** Exercise goal **
Beginning with the line where "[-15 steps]" appears, retype every remaining line of the data below, both the first and last included.

*** Opening Data to process ***

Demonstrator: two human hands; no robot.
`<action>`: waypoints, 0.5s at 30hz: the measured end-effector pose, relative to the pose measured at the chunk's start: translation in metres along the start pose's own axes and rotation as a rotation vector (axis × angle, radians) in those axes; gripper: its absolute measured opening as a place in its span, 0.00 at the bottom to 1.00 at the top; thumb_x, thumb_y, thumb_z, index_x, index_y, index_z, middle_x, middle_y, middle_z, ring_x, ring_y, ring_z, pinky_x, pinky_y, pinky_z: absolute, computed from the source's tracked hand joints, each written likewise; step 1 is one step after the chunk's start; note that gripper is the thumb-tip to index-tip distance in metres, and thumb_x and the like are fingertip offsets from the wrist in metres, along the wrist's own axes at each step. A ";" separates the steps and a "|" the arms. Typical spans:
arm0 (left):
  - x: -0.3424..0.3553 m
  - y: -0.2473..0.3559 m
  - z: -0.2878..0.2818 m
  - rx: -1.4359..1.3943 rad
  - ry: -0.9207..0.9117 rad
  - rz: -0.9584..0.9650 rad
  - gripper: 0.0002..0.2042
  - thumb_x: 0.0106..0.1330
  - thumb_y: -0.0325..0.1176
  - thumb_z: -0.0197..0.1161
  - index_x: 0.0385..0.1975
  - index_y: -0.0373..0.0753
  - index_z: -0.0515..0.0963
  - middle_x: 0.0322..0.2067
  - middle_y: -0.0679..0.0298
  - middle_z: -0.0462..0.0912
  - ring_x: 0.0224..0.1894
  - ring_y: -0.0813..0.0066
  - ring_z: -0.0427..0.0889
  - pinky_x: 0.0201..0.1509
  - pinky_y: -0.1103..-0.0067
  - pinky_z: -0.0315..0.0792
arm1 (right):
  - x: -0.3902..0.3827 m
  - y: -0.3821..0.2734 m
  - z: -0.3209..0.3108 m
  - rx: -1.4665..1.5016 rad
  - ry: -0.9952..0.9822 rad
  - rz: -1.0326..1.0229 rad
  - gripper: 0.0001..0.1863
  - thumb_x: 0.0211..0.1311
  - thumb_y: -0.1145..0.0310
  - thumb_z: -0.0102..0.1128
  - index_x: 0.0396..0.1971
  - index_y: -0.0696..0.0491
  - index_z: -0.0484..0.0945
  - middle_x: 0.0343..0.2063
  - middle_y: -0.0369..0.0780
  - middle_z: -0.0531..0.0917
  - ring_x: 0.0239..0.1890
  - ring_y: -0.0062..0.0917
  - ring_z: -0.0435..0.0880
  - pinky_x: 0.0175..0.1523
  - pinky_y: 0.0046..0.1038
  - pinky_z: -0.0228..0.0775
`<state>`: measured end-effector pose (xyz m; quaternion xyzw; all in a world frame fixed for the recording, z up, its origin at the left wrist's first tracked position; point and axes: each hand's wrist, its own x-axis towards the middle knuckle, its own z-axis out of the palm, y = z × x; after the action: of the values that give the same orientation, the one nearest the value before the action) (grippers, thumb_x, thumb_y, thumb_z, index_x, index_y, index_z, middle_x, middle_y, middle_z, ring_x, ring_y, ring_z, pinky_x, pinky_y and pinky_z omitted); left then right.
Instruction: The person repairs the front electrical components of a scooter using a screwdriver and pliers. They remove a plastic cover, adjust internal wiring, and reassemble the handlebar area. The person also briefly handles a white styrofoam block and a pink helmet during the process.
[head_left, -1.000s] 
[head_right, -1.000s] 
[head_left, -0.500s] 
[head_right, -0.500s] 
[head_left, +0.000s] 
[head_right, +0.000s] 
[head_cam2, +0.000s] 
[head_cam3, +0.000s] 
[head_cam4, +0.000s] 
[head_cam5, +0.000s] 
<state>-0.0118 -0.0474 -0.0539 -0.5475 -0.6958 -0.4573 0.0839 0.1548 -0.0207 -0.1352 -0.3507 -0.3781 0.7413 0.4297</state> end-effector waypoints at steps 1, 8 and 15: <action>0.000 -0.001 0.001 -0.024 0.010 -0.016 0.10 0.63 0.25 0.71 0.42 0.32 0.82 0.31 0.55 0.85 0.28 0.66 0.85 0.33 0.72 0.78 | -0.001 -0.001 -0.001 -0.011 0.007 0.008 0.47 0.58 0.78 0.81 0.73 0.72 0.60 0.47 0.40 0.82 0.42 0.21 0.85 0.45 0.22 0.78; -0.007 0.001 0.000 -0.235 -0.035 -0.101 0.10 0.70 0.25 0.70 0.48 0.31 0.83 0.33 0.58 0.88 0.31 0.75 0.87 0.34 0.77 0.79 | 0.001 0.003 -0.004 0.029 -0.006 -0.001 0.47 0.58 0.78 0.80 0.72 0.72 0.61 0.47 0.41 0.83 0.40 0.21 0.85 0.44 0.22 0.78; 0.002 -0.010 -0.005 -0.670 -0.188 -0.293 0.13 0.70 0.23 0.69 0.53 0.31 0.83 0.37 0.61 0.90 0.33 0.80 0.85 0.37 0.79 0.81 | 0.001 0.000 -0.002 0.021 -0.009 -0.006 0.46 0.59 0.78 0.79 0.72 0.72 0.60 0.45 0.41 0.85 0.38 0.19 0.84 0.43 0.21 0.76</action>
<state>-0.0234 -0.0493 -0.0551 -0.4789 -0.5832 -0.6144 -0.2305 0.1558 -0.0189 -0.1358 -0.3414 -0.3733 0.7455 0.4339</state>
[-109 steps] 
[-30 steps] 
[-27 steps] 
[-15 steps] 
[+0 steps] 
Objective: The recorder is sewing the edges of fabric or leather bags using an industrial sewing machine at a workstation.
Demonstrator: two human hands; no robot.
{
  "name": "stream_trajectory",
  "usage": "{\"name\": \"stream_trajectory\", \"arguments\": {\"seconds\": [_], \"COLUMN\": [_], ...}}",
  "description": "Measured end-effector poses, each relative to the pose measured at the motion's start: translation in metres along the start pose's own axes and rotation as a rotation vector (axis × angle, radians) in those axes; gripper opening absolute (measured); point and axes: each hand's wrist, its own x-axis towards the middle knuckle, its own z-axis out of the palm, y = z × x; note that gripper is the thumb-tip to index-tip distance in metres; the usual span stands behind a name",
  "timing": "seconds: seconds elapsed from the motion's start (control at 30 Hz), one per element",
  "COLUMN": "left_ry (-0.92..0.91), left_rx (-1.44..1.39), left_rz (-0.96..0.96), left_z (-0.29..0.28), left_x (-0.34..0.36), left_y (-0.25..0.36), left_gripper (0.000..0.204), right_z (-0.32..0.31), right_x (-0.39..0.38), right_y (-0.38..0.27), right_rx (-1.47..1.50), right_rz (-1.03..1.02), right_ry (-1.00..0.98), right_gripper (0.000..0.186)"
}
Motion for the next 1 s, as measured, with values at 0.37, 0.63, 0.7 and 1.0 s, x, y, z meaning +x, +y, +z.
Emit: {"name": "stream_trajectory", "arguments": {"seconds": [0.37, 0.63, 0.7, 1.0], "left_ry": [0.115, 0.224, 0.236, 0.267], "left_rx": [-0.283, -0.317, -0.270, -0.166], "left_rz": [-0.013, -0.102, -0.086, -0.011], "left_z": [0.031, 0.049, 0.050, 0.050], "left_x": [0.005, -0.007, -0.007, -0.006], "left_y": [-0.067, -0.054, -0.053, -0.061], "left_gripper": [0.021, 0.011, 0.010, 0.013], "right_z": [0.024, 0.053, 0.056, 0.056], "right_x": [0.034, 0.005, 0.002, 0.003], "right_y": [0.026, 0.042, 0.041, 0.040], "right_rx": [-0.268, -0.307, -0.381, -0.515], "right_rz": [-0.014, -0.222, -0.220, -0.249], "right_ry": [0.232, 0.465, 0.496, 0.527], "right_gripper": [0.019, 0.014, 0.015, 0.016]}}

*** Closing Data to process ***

** Exercise output **
[-15 steps] 
[+0 steps] 
Objective: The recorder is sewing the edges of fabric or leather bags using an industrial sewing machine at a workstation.
Demonstrator: two human hands; no robot.
{
  "name": "stream_trajectory",
  "usage": "{\"name\": \"stream_trajectory\", \"arguments\": {\"seconds\": [_], \"COLUMN\": [_], ...}}",
  "description": "Measured end-effector poses, each relative to the pose measured at the motion's start: translation in metres along the start pose's own axes and rotation as a rotation vector (axis × angle, radians) in those axes; gripper opening absolute (measured); point and axes: each hand's wrist, its own x-axis towards the middle knuckle, its own z-axis out of the palm, y = z × x; note that gripper is the thumb-tip to index-tip distance in metres; the usual span stands behind a name",
  "timing": "seconds: seconds elapsed from the motion's start (control at 30 Hz), one per element",
  "COLUMN": "left_ry (-0.92..0.91), left_rx (-1.44..1.39), left_rz (-0.96..0.96), left_z (-0.29..0.28), left_x (-0.34..0.36), left_y (-0.25..0.36), left_gripper (0.000..0.204), right_z (-0.32..0.31), right_x (-0.39..0.38), right_y (-0.38..0.27), right_rx (-1.47..1.50), right_rz (-1.03..1.02), right_ry (-1.00..0.98), right_gripper (0.000..0.186)"
}
Motion for the next 1 s, as measured, with values at 0.37, 0.63, 0.7 and 1.0 s, x, y, z meaning +x, +y, +z.
Emit: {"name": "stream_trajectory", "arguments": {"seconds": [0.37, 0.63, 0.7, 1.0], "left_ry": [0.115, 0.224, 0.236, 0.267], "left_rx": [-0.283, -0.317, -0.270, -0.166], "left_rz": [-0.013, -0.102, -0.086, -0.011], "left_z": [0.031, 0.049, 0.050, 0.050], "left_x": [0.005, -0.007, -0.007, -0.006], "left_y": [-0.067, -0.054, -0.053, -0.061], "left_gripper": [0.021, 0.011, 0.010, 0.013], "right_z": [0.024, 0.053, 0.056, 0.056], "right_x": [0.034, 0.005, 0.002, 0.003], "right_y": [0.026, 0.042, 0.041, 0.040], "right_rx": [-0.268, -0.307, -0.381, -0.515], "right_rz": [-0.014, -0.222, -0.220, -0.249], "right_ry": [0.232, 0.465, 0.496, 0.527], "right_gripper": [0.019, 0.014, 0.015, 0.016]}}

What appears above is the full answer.